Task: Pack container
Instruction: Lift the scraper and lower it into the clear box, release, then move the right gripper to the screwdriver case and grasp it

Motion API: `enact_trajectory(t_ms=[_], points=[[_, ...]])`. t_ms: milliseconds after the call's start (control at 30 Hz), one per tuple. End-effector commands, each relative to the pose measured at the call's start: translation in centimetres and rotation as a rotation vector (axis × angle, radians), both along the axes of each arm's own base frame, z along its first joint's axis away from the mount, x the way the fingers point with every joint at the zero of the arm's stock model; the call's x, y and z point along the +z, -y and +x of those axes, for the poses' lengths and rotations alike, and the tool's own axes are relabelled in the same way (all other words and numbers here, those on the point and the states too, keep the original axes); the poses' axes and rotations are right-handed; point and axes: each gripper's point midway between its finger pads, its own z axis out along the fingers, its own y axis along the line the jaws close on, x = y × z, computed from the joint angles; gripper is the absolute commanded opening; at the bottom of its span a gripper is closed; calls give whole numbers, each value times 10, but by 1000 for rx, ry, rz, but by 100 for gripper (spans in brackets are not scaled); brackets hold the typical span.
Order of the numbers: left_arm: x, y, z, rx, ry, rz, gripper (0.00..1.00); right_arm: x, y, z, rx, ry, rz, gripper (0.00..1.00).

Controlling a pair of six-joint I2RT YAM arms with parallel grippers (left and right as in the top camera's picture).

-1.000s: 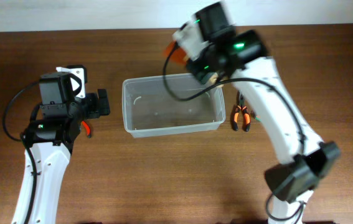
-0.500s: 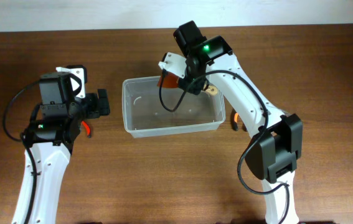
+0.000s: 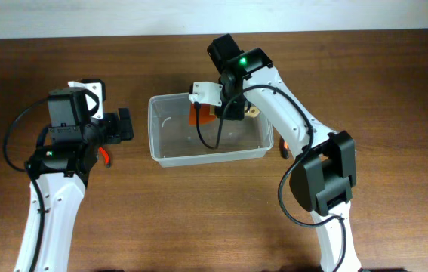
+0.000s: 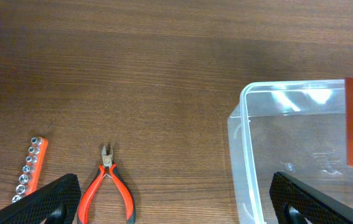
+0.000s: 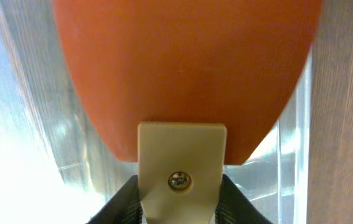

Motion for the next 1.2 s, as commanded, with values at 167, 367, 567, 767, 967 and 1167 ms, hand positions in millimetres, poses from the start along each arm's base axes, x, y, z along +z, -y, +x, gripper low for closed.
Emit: enact_trajectory(t_ms=[167, 367, 567, 767, 967, 1167], points=[[5, -4, 4, 17, 13, -1, 99, 74, 22, 28, -303, 187, 6, 99], [5, -4, 4, 17, 13, -1, 99, 158, 70, 33, -615, 253, 145, 99], [5, -4, 4, 17, 13, -1, 99, 160, 194, 41, -1079, 186, 169, 99], [5, -4, 4, 17, 13, -1, 99, 126, 277, 38, -1255, 72, 159, 99], [5, -4, 4, 17, 13, -1, 99, 64, 311, 6, -1174, -102, 18, 99], [5, -4, 4, 17, 13, -1, 99, 10, 303, -24, -861, -234, -94, 99]])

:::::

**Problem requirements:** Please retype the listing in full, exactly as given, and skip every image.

**Result of the task:**
Task: Pack container
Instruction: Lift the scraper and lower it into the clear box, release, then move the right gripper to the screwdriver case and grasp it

Motion API: `enact_trajectory(t_ms=[_], points=[[_, ...]])`. t_ms: milliseconds after the call's start (control at 30 Hz), one per tuple. End-effector commands, each relative to the pose measured at the call's start: translation in centimetres and rotation as a rotation vector (axis × angle, radians), both along the axes of each arm's own base frame, z along its first joint's axis away from the mount, x the way the fingers point with every joint at the zero of the arm's stock model; the call's x, y and z point along the +z, -y and +x of those axes, for the poses' lengths and rotations alike, and the tool's own axes are relabelled in the same way (all other words and numbers here, those on the point and the states too, keep the original axes); the poses' axes and rotations are right-handed; point and axes: each gripper's point midway between its finger pads, its own z axis out along the fingers, its own y axis along the line the jaws close on, x = y × z, computed from the joint angles; gripper is the absolute commanded opening; at the bottom of its span a gripper is closed; calls give whole numbers, each value times 10, but by 1000 for rx, ry, rz, but by 100 for gripper (spans in brackets are not scaled); brackets hold the typical span.
Order of the numbers: left_arm: x, y, z, rx, ry, rz, gripper (0.00..1.00); right_arm: x, y, z, rx, ry, rz, gripper (0.00..1.00).

Controlling a pair of six-joint I2RT YAM arms with parallel grippers (left and right as in the top camera's picture).

-1.000s: 
-0.500s: 
+0.000s: 
+0.000s: 
+0.000s: 

Motion for the next 1.2 s, as commanded, with values at 167, 367, 567, 767, 967 and 1167 ms, hand positions in millimetres, poses from the start along each arm's base axes, x, y, z along +z, -y, +x, gripper low for closed.
Emit: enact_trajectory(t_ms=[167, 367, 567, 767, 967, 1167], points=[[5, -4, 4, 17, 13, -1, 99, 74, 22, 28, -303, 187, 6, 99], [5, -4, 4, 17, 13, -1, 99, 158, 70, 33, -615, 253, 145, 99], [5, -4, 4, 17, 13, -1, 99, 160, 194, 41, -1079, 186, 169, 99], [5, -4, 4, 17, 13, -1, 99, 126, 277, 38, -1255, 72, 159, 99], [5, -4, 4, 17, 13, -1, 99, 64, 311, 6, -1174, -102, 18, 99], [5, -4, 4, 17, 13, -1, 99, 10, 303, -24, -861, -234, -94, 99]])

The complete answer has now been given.